A Corte Suprema foi acionada na última terça-feira (20/1) pelo Diretório Nacional do Partido Socialismo e Liberdade (PSol) e contará com a relatoria do ministro Alexandre de Moraes.
O caso foi parar nas mãos de Moraes por prevenção, por conta da relação do tema com a chamada ADPF das Favelas, ação de descumprimento de preceito fundamental que trata da letalidade policial no Rio de Janeiro.
O PSol pediu por meio de uma liminar (decisão provisória e urgente) a suspensão imediata da gratificação.
“O dispositivo é inconstitucional na forma e no conteúdo”, afirma a sigla, que chamou o bônus de “incentivo financeiro à violência policial”.

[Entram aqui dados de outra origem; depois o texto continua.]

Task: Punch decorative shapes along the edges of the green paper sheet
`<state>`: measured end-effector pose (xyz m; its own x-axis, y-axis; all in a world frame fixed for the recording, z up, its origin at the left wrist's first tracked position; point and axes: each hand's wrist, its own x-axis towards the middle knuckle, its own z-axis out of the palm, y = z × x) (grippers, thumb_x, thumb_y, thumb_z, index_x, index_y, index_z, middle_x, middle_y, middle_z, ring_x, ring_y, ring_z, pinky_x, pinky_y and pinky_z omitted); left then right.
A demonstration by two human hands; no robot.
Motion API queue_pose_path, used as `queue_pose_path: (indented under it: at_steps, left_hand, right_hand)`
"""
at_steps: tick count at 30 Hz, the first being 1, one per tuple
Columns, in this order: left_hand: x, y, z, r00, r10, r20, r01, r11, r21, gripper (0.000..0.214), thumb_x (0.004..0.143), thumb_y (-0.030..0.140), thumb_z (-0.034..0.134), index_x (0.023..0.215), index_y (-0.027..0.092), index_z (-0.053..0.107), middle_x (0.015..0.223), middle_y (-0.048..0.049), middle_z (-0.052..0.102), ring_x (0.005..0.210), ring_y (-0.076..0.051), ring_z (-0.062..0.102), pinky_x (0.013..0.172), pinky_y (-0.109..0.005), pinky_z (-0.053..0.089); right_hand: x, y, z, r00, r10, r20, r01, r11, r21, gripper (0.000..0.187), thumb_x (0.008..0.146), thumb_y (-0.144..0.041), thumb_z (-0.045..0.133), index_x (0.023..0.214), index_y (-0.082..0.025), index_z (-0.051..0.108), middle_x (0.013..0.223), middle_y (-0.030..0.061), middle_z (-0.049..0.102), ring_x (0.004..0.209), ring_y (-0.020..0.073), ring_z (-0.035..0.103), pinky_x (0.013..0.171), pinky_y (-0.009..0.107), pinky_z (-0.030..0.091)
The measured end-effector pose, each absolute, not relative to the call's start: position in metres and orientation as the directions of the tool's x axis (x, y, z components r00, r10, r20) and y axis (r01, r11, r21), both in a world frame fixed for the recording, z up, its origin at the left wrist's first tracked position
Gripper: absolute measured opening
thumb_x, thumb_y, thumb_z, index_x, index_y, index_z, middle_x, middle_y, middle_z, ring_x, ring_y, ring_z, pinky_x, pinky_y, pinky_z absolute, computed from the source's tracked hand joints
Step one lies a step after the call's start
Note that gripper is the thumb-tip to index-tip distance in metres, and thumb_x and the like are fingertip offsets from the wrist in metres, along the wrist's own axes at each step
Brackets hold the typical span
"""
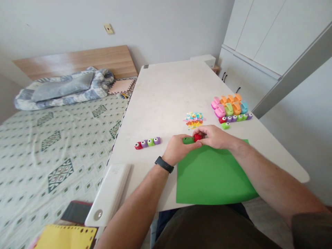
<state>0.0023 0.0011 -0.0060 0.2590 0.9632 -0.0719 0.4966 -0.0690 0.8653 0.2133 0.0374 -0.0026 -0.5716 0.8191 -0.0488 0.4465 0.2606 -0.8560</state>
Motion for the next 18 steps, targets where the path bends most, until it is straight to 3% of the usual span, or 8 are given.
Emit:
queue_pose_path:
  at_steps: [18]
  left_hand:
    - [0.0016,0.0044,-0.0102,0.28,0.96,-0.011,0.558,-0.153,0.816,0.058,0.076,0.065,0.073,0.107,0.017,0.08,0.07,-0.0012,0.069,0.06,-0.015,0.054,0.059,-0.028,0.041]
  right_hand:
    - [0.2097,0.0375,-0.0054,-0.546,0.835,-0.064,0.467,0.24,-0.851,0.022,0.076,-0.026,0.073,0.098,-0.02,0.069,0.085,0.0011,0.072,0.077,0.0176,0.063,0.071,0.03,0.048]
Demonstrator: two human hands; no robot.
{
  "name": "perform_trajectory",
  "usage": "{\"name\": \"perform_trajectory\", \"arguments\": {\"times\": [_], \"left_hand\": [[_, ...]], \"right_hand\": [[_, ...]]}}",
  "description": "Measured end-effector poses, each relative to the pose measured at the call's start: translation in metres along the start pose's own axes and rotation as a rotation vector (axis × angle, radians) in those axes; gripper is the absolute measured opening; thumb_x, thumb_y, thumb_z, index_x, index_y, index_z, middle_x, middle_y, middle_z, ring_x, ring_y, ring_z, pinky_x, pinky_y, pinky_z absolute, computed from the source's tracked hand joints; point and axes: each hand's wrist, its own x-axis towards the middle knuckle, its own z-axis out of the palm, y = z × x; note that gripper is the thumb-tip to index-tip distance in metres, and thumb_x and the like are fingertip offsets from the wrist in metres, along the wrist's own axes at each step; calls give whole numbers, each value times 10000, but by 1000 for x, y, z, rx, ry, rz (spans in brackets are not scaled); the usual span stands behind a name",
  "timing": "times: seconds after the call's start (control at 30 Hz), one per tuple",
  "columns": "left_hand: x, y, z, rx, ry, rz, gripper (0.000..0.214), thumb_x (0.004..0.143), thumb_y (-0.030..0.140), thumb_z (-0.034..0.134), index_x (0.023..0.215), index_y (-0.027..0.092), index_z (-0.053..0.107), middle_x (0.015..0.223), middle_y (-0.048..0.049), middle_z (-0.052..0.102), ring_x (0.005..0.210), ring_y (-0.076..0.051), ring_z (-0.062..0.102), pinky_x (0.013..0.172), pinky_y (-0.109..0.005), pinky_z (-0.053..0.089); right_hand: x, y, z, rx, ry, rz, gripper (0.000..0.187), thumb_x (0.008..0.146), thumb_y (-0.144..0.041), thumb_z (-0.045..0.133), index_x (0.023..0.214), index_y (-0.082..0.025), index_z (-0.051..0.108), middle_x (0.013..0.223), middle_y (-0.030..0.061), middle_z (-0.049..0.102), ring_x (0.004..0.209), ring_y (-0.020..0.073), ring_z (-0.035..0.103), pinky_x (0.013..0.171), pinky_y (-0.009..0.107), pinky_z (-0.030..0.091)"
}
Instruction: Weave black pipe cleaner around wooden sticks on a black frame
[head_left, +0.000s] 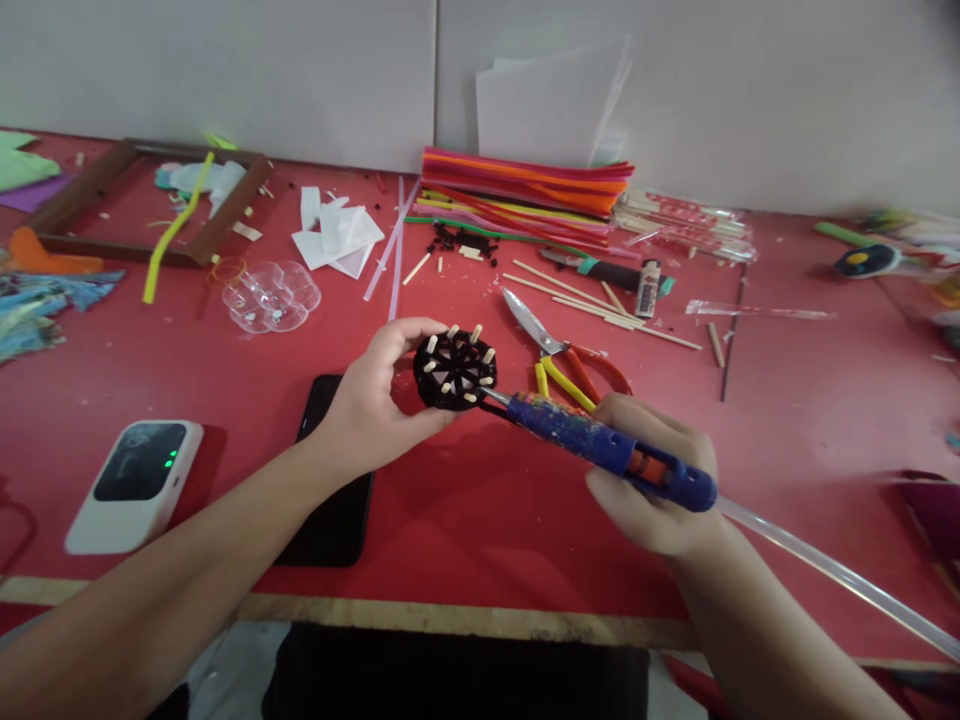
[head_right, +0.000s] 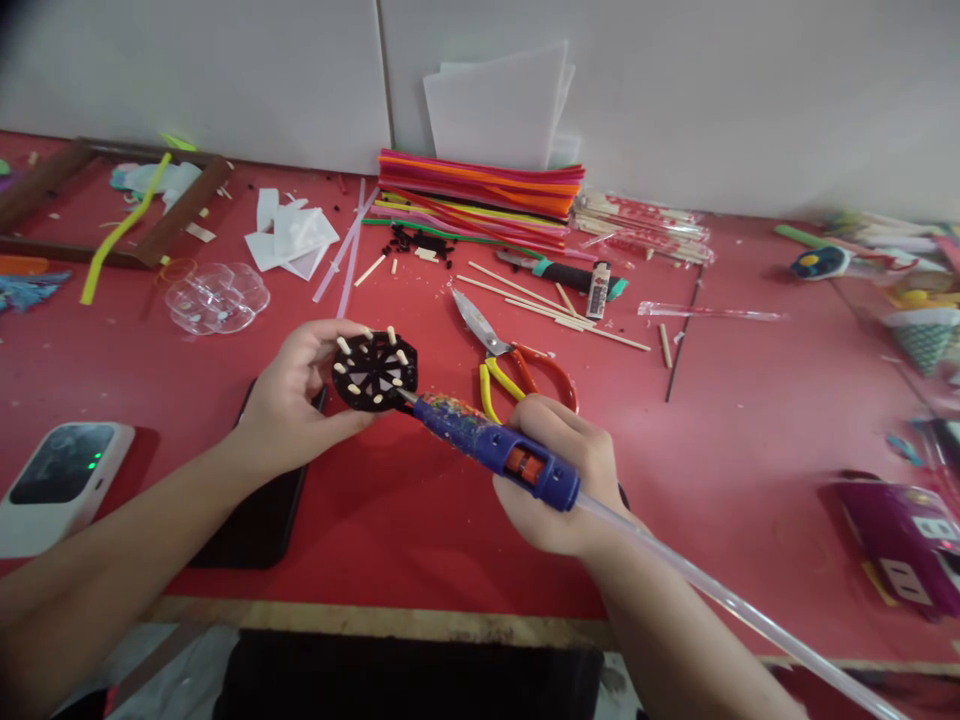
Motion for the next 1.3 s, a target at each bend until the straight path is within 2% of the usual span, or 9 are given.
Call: {"name": "perform_trajectory", "arguments": {"times": [0.57,0.77,0.9,0.93,1.0,1.07,1.17,1.23,1.3], "left_hand": [[0,1,-1,23,8,-2,622,769,278,844,1311,237,541,1313,-119,661,1215,-292,672,1064,-489,556],[0,2,-1,59,-41,28,614,772,309,848,1300,244,540,1282,-112,689,1176,-281,701,1031,-464,578],[0,1,0,95,-82,4,672,770,361,867,1324,229,511,1301,-139,694,1223,-314,697,1037,-480,581],[1,1,-1,120,-97,0,684,775,365,864,1339,225,503,1318,-148,690,1237,-323,694,1045,-490,578],[2,2,-1,185,-158,7,675,806,348,836,1374,226,493,1372,-156,669,1272,-335,679,1057,-495,574],[2,4,-2,236,-235,31,656,846,325,795,1414,238,479,1431,-156,637,1312,-338,657,1072,-492,569],[1,6,-5,267,-305,89,742,875,283,758,1514,256,381,1504,-175,569,1375,-347,603,1122,-532,528],[-1,7,-7,305,-328,176,834,862,244,742,1563,249,290,1606,-223,419,1492,-384,466,1176,-594,456],[-3,11,-8,363,-331,291,823,833,218,725,1538,232,301,1664,-251,256,1583,-423,278,1212,-646,375]], "right_hand": [[-2,1,-1,13,13,24,138,742,-176,590,715,-240,471,633,-35,459,512,110,406,467,277,327],[1,6,-4,-89,84,61,125,736,-161,626,816,-248,586,675,-17,563,536,139,510,508,293,402],[-2,44,-34,-332,185,193,230,789,-135,677,977,-267,682,574,-41,534,435,116,440,462,275,345],[-3,57,-46,-383,135,187,290,772,-101,697,1012,-263,695,587,-28,576,434,115,458,461,276,338],[-6,84,-72,-469,-60,93,457,724,-72,758,1138,-259,701,821,58,728,580,157,602,507,294,340],[-10,111,-96,-547,-90,22,414,731,-58,720,1092,-260,732,863,74,734,671,179,643,549,312,321],[-11,141,-123,-568,-76,1,262,756,-90,700,942,-262,763,769,41,716,621,146,600,560,306,310],[-9,149,-135,-582,-65,-15,163,759,-118,736,830,-262,757,690,15,682,570,126,547,562,306,314],[-8,142,-140,-609,-38,-25,130,762,-141,756,832,-251,751,663,7,647,556,129,518,579,329,312]]}}
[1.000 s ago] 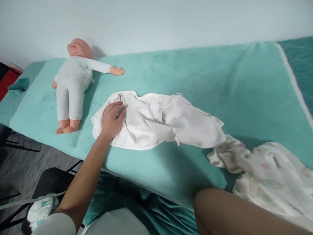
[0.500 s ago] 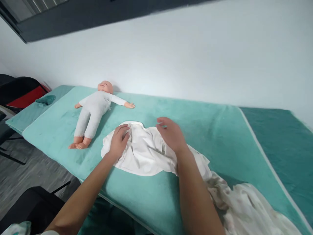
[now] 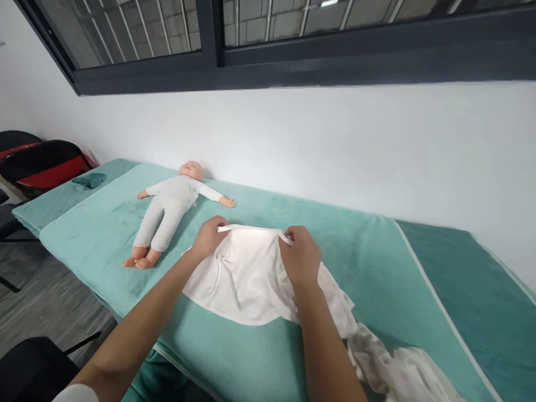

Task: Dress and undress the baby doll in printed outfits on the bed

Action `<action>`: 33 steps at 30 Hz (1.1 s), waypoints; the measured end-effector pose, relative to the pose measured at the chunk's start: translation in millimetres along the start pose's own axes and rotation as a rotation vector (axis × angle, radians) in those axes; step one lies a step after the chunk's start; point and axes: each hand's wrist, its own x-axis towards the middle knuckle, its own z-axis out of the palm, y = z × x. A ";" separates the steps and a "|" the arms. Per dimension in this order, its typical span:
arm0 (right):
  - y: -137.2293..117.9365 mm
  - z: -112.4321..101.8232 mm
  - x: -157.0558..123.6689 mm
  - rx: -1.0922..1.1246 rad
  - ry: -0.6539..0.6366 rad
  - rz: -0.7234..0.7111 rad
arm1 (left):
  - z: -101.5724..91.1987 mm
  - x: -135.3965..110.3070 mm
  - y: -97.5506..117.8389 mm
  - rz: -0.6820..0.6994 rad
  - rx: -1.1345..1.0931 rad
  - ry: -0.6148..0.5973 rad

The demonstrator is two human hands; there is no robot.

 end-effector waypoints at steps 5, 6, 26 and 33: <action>-20.8 -23.1 -18.0 0.005 -0.039 -0.025 | -52.8 -18.2 35.1 0.163 -0.354 0.187; -26.8 -32.6 -18.7 -0.047 -0.092 -0.068 | -64.6 -20.7 41.0 0.202 -0.384 0.200; -106.0 -159.5 -29.6 -0.431 -0.295 -0.076 | -171.5 -69.4 94.3 0.482 0.538 0.544; -87.0 -144.2 -45.9 -0.703 -0.323 -0.235 | -163.0 -82.7 106.0 0.487 0.369 0.380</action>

A legenda ainda pontua que a gratificação é inconstitucional desde a partida, uma vez que foi criada por iniciativa do Legislativo, e não do Executivo, que detém a exclusividade para apresentar propostas que criam despesas de pessoal.
A proposta, que foi aprovada em outubro de 2025 por meio da Lei Estadual nº 11.003/2025, reestrutura o quadro de servidores da Secretaria Estadual de Polícia Civil, prevendo por meio do artigo 21 uma bonificação entre 10% a 150% do salário em casos como os de vitimização em serviço, apreensão de armas de grosso calibre ou, ainda, quando ocorrer a chamada “neutralização de criminosos”.
À época, o artigo chegou a ser integralmente vetado pelo governador Cláudio Castro, sob a justificativa de ausência de previsão orçamentária para os pagamentos, mas o veto acabou derrubado em dezembro pela Assembleia Legislativa do Rio de Janeiro (Alerj).
Antes da aprovação da lei, a Defensoria Pública da União (DPU) chegou a divulgar uma nota técnica que classificou a medida como um estímulo aos confrontos letais entre policiais e bandidos.
O órgão ainda frisou que o termo “neutralização”, usado na lei, é impreciso e por si só viola a dignidade da pessoa humana.